*** Block opens ***

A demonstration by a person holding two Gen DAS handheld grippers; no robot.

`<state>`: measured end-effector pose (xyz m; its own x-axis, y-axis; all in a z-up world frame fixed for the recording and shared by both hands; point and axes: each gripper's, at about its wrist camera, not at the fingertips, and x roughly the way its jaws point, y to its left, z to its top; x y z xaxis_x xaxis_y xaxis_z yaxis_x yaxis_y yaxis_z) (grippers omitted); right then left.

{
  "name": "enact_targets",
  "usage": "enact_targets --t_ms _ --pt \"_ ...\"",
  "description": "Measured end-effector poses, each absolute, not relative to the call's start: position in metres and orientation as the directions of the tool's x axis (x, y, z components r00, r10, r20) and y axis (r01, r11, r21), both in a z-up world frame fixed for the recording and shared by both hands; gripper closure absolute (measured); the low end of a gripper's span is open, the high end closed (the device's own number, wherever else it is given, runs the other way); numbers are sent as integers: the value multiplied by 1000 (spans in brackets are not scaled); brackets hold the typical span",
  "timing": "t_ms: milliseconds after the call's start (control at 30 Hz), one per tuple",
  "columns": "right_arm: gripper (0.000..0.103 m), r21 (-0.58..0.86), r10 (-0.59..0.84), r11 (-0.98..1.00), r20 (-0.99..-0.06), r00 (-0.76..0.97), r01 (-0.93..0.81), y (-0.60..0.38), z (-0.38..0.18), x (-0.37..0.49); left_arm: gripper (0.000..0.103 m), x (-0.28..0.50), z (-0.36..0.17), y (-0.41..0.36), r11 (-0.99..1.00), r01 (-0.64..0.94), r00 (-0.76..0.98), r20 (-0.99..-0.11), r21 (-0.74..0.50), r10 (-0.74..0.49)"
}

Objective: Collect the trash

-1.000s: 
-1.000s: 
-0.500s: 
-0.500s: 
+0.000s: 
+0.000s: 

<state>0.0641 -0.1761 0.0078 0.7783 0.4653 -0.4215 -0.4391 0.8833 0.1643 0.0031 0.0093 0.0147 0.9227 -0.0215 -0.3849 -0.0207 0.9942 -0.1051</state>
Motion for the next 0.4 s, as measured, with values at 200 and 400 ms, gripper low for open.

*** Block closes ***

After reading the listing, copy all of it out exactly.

A demonstration by a person holding two Gen DAS handheld grippers; no robot.

`<state>`: measured end-effector pose (xyz m; its own x-axis, y-axis; all in a z-up world frame fixed for the recording and shared by both hands; point and axes: each gripper's, at about its wrist camera, not at the fingertips, and x roughly the way its jaws point, y to its left, z to its top; x y z xaxis_x xaxis_y xaxis_z yaxis_x yaxis_y yaxis_z) (grippers omitted); right then left.

{
  "name": "enact_targets",
  "usage": "enact_targets --t_ms _ --pt \"_ ...\"",
  "description": "Measured end-effector poses, each absolute, not relative to the call's start: position in metres and orientation as the directions of the tool's x axis (x, y, z components r00, r10, r20) and y axis (r01, r11, r21), both in a z-up world frame fixed for the recording and shared by both hands; gripper closure absolute (measured); the low end of a gripper's span is open, the high end closed (the device's own number, wherever else it is given, runs the other way); numbers are sent as integers: the value multiplied by 1000 (spans in brackets are not scaled); brackets hold the typical span",
  "timing": "t_ms: milliseconds after the call's start (control at 30 Hz), one per tuple",
  "columns": "right_arm: gripper (0.000..0.103 m), r21 (-0.58..0.86), r10 (-0.59..0.84), r11 (-0.98..1.00), r20 (-0.99..-0.06), r00 (-0.76..0.97), r01 (-0.93..0.81), y (-0.60..0.38), z (-0.38..0.18), x (-0.37..0.49); left_arm: gripper (0.000..0.103 m), x (-0.28..0.50), z (-0.36..0.17), y (-0.41..0.36), r11 (-0.99..1.00), r01 (-0.64..0.94), r00 (-0.76..0.98), r20 (-0.99..-0.11), r21 (-0.74..0.50), r10 (-0.74..0.49)"
}

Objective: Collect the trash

-1.000s: 
-1.000s: 
-0.500s: 
-0.500s: 
+0.000s: 
+0.000s: 

<state>0.0641 -0.1761 0.0078 0.7783 0.4653 -0.4215 -0.4391 0.8833 0.1643 0.0031 0.0093 0.0147 0.9227 -0.0215 -0.3849 -0.0207 0.9942 -0.1051</state>
Motion for the next 0.4 s, as measured, with values at 200 and 400 ms, gripper low for open.

The output requires no further additions.